TRY IT:
All records are to be retyped faithfully and completely.

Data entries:
──────────

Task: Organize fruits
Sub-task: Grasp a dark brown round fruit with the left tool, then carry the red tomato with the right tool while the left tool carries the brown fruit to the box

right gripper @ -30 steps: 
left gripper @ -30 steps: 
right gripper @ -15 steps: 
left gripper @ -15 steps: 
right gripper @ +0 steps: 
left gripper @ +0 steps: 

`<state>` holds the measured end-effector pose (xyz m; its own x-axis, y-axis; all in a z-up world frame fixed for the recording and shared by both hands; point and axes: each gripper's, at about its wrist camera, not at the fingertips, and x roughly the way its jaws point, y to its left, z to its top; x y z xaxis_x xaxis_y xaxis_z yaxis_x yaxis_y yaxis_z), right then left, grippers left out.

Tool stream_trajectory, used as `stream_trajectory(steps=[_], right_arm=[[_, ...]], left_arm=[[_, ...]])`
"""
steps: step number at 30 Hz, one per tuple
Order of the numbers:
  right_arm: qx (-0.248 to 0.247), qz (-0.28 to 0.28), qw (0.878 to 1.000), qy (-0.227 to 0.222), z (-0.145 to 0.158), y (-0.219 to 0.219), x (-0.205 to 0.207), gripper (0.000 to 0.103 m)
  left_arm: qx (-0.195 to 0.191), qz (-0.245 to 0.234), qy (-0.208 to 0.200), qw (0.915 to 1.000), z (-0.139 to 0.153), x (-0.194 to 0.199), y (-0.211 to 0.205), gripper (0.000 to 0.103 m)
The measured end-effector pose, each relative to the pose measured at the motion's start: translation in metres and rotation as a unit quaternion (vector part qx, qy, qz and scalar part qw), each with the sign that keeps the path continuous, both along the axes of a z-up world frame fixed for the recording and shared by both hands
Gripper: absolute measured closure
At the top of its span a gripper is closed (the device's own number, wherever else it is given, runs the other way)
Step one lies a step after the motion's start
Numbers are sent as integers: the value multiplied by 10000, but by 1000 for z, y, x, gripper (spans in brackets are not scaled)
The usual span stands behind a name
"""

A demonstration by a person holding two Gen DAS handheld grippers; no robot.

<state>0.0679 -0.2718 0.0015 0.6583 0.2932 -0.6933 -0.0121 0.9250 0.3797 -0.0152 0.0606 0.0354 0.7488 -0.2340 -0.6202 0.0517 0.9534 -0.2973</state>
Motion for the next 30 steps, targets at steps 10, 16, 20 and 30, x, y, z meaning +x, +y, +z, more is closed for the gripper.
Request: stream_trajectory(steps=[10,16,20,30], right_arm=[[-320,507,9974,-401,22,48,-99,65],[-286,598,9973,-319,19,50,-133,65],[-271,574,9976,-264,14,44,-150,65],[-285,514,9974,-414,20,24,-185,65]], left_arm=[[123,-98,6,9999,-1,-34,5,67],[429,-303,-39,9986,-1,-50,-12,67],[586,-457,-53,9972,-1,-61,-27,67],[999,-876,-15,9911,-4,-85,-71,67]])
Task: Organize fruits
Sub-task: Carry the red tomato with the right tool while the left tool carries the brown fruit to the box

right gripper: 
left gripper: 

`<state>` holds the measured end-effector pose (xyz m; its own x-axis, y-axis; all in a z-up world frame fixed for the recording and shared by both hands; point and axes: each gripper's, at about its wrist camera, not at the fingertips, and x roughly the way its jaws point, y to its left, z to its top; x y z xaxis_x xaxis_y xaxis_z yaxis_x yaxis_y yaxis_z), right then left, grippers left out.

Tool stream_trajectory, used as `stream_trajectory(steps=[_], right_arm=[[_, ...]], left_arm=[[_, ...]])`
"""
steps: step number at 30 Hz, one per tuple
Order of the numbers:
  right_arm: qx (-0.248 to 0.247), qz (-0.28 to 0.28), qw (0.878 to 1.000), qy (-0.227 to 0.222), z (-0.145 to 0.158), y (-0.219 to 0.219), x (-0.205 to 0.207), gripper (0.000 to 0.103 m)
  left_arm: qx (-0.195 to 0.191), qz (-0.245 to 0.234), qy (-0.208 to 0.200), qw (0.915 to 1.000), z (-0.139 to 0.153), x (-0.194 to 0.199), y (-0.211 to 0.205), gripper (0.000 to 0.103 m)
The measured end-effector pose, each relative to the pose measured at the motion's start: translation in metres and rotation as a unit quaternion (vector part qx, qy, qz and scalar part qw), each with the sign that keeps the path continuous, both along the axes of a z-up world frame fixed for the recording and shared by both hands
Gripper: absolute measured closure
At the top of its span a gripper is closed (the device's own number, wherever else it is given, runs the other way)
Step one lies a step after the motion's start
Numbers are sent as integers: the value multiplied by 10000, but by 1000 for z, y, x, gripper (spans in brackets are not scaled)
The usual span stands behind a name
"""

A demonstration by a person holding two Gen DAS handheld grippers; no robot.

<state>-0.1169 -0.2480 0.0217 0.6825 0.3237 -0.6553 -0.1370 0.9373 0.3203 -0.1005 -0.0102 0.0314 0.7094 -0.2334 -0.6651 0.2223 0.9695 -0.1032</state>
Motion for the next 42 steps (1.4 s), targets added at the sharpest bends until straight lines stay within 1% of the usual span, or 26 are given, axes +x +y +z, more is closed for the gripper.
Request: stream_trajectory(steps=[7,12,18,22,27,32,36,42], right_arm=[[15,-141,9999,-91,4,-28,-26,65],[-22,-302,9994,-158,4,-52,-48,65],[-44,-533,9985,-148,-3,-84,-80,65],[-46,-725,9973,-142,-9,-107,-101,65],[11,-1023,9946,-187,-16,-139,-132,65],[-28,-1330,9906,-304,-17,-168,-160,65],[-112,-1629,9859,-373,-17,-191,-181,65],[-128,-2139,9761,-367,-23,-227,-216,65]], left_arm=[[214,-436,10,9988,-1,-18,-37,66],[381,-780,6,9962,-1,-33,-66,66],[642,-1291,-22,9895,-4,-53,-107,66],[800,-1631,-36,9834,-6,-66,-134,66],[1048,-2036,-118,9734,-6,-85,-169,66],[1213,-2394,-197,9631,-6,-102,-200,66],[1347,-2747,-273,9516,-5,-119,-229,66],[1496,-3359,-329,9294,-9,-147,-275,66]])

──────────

RESULT FOR THIS TASK:
Task: Organize fruits
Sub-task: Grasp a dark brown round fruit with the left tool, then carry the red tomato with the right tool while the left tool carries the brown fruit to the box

right gripper @ -30 steps: 
left gripper @ -30 steps: 
right gripper @ -15 steps: 
left gripper @ -15 steps: 
right gripper @ +0 steps: 
left gripper @ +0 steps: 

`<state>` holds the measured end-effector pose (xyz m; its own x-axis, y-axis; all in a z-up world frame fixed for the recording and shared by both hands; point and axes: each gripper's, at about its wrist camera, not at the fingertips, and x roughly the way its jaws point, y to its left, z to its top; x y z xaxis_x xaxis_y xaxis_z yaxis_x yaxis_y yaxis_z), right then left, grippers left out.

Tool stream_trajectory, used as `stream_trajectory(steps=[_], right_arm=[[_, ...]], left_arm=[[_, ...]])`
"""
steps: step number at 30 Hz, one per tuple
Order of the numbers:
  right_arm: qx (-0.248 to 0.247), qz (-0.28 to 0.28), qw (0.878 to 1.000), qy (-0.227 to 0.222), z (-0.145 to 0.158), y (-0.219 to 0.219), x (-0.205 to 0.207), gripper (0.000 to 0.103 m)
  left_arm: qx (-0.195 to 0.191), qz (-0.245 to 0.234), qy (-0.208 to 0.200), qw (0.915 to 1.000), z (-0.139 to 0.153), x (-0.194 to 0.199), y (-0.211 to 0.205), gripper (0.000 to 0.103 m)
The measured end-effector pose, each relative to the pose measured at the motion's start: translation in metres and rotation as a unit quaternion (vector part qx, qy, qz and scalar part qw), each with the sign that keeps the path continuous, both along the axes of a z-up world frame fixed for the recording and shared by both hands
Gripper: absolute measured closure
At the top of its span a gripper is closed (the device's own number, wherever else it is given, runs the other way)
Step one lies a step after the motion's start
Numbers are sent as integers: the value multiplied by 10000, but by 1000 for z, y, x, gripper (spans in brackets are not scaled)
The usual span stands behind a name
"""

A demonstration by a person holding two Gen DAS handheld grippers; no robot.

<state>0.0679 -0.2718 0.0015 0.6583 0.2932 -0.6933 -0.0121 0.9250 0.3797 -0.0152 0.0606 0.0354 0.7488 -0.2340 -0.6202 0.0517 0.9534 -0.2973</state>
Motion for the next 30 steps, targets at steps 10, 16, 20 and 30, x, y, z meaning +x, +y, +z, more is closed for the gripper.
Request: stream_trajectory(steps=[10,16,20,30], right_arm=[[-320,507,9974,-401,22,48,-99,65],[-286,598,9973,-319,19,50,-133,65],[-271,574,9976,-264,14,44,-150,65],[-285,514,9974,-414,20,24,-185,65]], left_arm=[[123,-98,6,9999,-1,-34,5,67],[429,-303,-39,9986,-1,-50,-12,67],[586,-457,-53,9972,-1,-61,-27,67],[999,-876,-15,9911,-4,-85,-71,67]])
Task: Organize fruits
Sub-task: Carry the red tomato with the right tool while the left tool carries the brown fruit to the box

right gripper: 
left gripper: 

`<state>` holds the measured end-effector pose (xyz m; its own x-axis, y-axis; all in a z-up world frame fixed for the recording and shared by both hands; point and axes: each gripper's, at about its wrist camera, not at the fingertips, and x roughly the way its jaws point, y to its left, z to its top; x y z xaxis_x xaxis_y xaxis_z yaxis_x yaxis_y yaxis_z), right then left, grippers left out.

Tool stream_trajectory, used as `stream_trajectory(steps=[_], right_arm=[[_, ...]], left_arm=[[_, ...]])`
"""
steps: step number at 30 Hz, one per tuple
Order of the numbers:
  right_arm: qx (-0.248 to 0.247), qz (-0.28 to 0.28), qw (0.878 to 1.000), qy (-0.227 to 0.222), z (-0.145 to 0.158), y (-0.219 to 0.219), x (-0.205 to 0.207), gripper (0.000 to 0.103 m)
  left_arm: qx (-0.195 to 0.191), qz (-0.245 to 0.234), qy (-0.208 to 0.200), qw (0.915 to 1.000), z (-0.139 to 0.153), x (-0.194 to 0.199), y (-0.211 to 0.205), gripper (0.000 to 0.103 m)
The measured end-effector pose, each relative to the pose measured at the motion's start: translation in metres and rotation as a unit quaternion (vector part qx, qy, qz and scalar part qw), each with the sign that keeps the path continuous, both along the axes of a z-up world frame fixed for the recording and shared by both hands
Gripper: absolute measured closure
At the top of its span a gripper is closed (the device's own number, wherever else it is given, runs the other way)
Step one lies a step after the motion's start
Numbers are sent as integers: the value multiplied by 10000, but by 1000 for z, y, x, gripper (spans in brackets are not scaled)
The usual span stands behind a name
"""

A demonstration by a person holding two Gen DAS handheld grippers; no robot.

<state>-0.1169 -0.2480 0.0217 0.6825 0.3237 -0.6553 -0.1370 0.9373 0.3203 -0.1005 -0.0102 0.0314 0.7094 -0.2334 -0.6651 0.2223 0.9695 -0.1032</state>
Motion for the next 42 steps (1.4 s), targets added at the sharpest bends until straight lines stay within 1% of the usual span, or 26 are given, axes +x +y +z, more is closed for the gripper.
Request: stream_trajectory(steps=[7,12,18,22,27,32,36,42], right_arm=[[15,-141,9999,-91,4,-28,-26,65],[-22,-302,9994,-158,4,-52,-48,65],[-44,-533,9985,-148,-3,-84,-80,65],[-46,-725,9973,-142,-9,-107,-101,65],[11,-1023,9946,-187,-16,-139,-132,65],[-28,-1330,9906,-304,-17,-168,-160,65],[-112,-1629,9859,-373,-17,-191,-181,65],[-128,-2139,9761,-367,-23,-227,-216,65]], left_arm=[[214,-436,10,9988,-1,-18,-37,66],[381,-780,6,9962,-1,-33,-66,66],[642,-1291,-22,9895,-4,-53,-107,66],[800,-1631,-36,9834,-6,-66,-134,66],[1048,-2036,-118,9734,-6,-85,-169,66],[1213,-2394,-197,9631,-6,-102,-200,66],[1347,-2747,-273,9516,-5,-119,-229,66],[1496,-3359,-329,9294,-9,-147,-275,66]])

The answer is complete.